It is a strange behavior, but normally chinese companies erase the chip’s name used on their products:

Trying to protect your product using obfuscation is not a good idea, soon or later someone will figure-out it. Actually I figured the chip used on this product in less than 5 minutes (AFAIK I was the first one to figure out it).
They are using the MVSilicon BP1048B2. I also found the datasheet (brief-sheet), but didn’t found the SDK for it and how to program it.
This chip seems mostly used on Audio Sound Bars and other audio bluetooth products.
This chip is very powerful, seems a good candidate to run NuttX RTOS, see:

Update: Aaron Christophel (aka atc1441) found the SDK for this chip on github:
https://github.com/leadercxn/bp1048_sdk_v0.1.12
Look at the website in Chrome with translate turned on ( http://www.mvsilicon.com/pro/newic.html ).
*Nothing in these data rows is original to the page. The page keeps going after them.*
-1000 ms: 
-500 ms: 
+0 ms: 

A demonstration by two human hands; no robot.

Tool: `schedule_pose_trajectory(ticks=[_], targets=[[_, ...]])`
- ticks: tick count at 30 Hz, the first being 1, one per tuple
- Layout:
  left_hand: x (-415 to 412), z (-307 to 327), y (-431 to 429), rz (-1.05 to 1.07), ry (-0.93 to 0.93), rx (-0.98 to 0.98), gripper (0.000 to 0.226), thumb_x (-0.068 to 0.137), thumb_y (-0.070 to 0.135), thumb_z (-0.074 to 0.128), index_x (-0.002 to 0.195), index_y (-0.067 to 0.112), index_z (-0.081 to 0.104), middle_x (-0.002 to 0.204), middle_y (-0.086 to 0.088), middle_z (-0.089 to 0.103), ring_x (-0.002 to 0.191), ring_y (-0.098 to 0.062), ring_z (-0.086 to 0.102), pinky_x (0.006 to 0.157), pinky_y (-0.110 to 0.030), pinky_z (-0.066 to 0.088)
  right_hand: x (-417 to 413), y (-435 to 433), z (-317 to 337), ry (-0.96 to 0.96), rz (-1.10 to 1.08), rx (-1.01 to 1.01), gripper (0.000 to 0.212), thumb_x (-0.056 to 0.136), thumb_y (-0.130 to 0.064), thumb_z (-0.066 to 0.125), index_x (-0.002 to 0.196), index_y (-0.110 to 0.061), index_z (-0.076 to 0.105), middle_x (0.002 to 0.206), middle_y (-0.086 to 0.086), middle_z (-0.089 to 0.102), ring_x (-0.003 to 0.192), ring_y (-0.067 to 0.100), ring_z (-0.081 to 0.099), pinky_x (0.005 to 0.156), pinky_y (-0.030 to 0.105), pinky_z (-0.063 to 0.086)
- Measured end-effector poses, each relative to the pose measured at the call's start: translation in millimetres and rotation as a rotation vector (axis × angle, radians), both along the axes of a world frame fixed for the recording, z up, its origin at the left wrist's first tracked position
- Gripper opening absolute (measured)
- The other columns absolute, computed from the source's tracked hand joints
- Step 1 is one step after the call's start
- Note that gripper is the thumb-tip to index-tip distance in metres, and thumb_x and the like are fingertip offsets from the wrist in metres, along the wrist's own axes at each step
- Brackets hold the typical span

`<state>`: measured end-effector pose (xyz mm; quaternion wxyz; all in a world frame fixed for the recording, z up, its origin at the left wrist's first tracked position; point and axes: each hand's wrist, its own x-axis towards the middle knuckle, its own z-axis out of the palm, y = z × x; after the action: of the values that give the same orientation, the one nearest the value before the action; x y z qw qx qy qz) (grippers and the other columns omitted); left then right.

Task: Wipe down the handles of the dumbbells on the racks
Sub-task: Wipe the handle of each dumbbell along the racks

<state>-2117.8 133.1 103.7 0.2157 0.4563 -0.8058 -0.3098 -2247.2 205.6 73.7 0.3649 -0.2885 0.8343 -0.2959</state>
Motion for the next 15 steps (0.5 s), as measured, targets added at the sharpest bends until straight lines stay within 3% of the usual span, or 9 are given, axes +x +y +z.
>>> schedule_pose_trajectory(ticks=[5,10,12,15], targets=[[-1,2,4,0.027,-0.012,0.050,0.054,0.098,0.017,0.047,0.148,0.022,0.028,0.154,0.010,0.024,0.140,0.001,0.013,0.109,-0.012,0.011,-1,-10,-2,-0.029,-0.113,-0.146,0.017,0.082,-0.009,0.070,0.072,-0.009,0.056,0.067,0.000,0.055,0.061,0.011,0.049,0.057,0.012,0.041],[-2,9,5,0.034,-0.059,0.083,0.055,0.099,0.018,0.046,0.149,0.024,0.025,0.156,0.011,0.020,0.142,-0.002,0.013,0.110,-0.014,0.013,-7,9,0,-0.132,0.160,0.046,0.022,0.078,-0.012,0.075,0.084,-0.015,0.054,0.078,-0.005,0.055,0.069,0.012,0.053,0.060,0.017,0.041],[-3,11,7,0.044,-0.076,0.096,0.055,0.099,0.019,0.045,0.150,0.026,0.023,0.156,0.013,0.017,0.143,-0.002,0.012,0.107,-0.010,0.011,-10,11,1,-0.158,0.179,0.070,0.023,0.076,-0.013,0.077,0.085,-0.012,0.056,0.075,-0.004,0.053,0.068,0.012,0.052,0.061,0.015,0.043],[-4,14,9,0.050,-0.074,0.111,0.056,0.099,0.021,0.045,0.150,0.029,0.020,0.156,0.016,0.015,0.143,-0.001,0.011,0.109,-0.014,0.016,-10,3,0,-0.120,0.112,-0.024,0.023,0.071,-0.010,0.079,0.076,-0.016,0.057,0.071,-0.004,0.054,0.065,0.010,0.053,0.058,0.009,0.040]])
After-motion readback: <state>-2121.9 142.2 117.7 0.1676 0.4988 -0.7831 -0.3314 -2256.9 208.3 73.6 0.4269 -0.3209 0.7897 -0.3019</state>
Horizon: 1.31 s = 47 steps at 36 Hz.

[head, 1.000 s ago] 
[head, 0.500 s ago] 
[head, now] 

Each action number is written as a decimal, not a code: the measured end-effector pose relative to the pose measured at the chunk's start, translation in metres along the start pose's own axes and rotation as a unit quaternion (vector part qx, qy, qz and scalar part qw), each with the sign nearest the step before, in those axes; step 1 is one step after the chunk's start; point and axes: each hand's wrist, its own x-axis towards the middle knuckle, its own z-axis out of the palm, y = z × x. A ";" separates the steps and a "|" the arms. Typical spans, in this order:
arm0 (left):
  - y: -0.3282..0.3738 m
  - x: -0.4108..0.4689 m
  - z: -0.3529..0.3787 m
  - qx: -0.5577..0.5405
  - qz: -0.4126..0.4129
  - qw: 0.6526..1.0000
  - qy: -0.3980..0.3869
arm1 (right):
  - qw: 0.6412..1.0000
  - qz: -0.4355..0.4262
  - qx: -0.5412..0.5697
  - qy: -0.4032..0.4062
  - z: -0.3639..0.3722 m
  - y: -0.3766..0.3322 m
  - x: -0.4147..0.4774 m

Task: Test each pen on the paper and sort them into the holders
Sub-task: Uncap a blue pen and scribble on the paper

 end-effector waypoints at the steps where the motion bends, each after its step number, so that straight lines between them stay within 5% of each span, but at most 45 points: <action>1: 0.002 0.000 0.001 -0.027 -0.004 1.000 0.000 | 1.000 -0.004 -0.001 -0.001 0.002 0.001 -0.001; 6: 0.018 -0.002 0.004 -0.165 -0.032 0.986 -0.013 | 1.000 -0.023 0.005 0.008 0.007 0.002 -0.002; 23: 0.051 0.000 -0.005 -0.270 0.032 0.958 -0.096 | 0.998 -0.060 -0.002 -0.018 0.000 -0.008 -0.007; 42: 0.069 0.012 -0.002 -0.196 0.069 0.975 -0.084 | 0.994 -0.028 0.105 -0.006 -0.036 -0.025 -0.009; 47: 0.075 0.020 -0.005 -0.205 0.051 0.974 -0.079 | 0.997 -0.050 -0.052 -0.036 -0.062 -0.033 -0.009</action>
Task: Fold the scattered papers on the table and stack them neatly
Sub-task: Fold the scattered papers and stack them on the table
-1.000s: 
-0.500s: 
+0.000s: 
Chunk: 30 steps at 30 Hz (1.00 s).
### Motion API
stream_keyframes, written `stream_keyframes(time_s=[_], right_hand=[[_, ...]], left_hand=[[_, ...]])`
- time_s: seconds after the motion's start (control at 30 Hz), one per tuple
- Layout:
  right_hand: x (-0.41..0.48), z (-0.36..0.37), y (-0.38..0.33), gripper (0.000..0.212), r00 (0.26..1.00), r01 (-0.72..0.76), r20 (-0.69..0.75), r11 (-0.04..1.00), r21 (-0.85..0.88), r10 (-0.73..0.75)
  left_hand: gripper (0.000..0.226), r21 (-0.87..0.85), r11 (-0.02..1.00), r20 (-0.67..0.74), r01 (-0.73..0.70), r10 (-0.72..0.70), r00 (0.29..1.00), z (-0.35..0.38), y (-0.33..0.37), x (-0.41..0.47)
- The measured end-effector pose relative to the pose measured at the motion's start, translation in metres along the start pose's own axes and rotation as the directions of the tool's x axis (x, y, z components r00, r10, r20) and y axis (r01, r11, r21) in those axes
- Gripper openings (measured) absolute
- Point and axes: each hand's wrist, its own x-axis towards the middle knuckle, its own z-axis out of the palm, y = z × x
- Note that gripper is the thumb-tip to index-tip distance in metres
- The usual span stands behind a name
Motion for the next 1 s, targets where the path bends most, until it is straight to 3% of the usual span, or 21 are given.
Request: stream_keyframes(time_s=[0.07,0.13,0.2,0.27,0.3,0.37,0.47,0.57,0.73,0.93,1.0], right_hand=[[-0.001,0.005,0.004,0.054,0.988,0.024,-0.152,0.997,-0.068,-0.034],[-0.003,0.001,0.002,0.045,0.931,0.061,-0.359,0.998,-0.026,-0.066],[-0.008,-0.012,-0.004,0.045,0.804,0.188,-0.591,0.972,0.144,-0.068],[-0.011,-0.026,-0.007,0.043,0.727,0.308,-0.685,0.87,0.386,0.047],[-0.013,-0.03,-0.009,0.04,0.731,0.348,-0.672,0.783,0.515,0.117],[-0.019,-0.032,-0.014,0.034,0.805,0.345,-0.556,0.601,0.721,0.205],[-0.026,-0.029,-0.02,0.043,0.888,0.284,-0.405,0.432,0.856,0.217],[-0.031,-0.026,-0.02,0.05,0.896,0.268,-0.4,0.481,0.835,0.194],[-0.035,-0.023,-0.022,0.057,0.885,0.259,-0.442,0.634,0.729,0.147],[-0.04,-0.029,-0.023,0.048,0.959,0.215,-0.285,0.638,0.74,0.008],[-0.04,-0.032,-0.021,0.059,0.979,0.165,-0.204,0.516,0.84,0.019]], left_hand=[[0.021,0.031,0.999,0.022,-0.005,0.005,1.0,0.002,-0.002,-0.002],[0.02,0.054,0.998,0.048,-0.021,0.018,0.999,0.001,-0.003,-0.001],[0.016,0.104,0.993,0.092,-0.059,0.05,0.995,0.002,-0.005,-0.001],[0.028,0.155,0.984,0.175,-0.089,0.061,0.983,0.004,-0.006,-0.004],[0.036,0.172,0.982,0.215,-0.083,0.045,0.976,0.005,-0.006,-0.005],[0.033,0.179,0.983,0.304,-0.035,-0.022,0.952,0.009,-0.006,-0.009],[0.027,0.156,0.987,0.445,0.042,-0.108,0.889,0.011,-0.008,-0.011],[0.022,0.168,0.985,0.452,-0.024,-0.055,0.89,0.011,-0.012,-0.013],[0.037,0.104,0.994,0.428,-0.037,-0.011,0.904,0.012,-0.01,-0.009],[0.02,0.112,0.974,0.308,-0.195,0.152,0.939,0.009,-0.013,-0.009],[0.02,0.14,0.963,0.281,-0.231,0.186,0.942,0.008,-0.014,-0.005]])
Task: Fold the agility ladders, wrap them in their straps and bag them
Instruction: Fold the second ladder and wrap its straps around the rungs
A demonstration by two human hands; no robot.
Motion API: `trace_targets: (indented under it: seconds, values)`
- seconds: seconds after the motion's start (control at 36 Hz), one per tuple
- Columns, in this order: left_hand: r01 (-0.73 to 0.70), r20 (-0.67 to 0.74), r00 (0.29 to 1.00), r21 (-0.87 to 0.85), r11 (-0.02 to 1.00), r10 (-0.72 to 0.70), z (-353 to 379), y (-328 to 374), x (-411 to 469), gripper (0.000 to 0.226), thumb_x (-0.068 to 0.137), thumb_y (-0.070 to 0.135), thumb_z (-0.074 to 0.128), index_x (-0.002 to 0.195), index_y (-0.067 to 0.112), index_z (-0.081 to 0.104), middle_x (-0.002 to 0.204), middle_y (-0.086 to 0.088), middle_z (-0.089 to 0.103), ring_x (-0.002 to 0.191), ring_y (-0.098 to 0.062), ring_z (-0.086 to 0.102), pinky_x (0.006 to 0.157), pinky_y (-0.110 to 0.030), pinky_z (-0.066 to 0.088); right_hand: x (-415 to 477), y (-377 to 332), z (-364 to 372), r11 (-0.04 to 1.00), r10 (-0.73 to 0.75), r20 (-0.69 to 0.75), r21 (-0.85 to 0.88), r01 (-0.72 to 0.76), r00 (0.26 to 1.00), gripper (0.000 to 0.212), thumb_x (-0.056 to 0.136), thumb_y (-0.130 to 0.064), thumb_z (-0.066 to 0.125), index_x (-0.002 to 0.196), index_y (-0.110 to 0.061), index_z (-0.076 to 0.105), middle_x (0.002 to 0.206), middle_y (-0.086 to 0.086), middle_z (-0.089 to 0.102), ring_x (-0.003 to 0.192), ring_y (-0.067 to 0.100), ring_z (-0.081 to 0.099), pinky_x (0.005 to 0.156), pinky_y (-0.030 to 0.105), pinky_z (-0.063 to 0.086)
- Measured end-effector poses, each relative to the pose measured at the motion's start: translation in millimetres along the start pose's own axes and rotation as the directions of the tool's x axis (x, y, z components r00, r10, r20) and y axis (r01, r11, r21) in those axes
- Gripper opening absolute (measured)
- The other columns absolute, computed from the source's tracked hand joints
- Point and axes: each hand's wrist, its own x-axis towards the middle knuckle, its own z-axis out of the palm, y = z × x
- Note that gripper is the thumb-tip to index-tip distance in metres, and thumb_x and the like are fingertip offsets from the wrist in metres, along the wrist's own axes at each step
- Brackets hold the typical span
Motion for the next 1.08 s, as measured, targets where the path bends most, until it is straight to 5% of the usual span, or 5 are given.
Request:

Selecting ENGLISH on their website removes a lot of content. Once there you can navigate to that chip where shows high-level technical information and says “Software Development Support, SDK includes various codec and audio processing algorithms, Examples and many middleware, Eclipse based IDE and GCC compiler, Support FreeRTOS, Full C programming, easy code porting.” I would contact their technical support and see if they will provide the SDK. If you tell them your intent of developing a port for the Nuttx embedded system OS I suspect that they will provide it. Technical support: email jack@mvsilicon.com Phone (021) 68549851, extension 106 Jack
Thank you celem! I discovered that Unisound also has another chip with same core (NDS32 V3S) and people from Ai-Thinker released much information about it, including the SDK, Flash programmer, OpenOCD debugger, etc. I will ping MVSilicon anyway. Let’s see!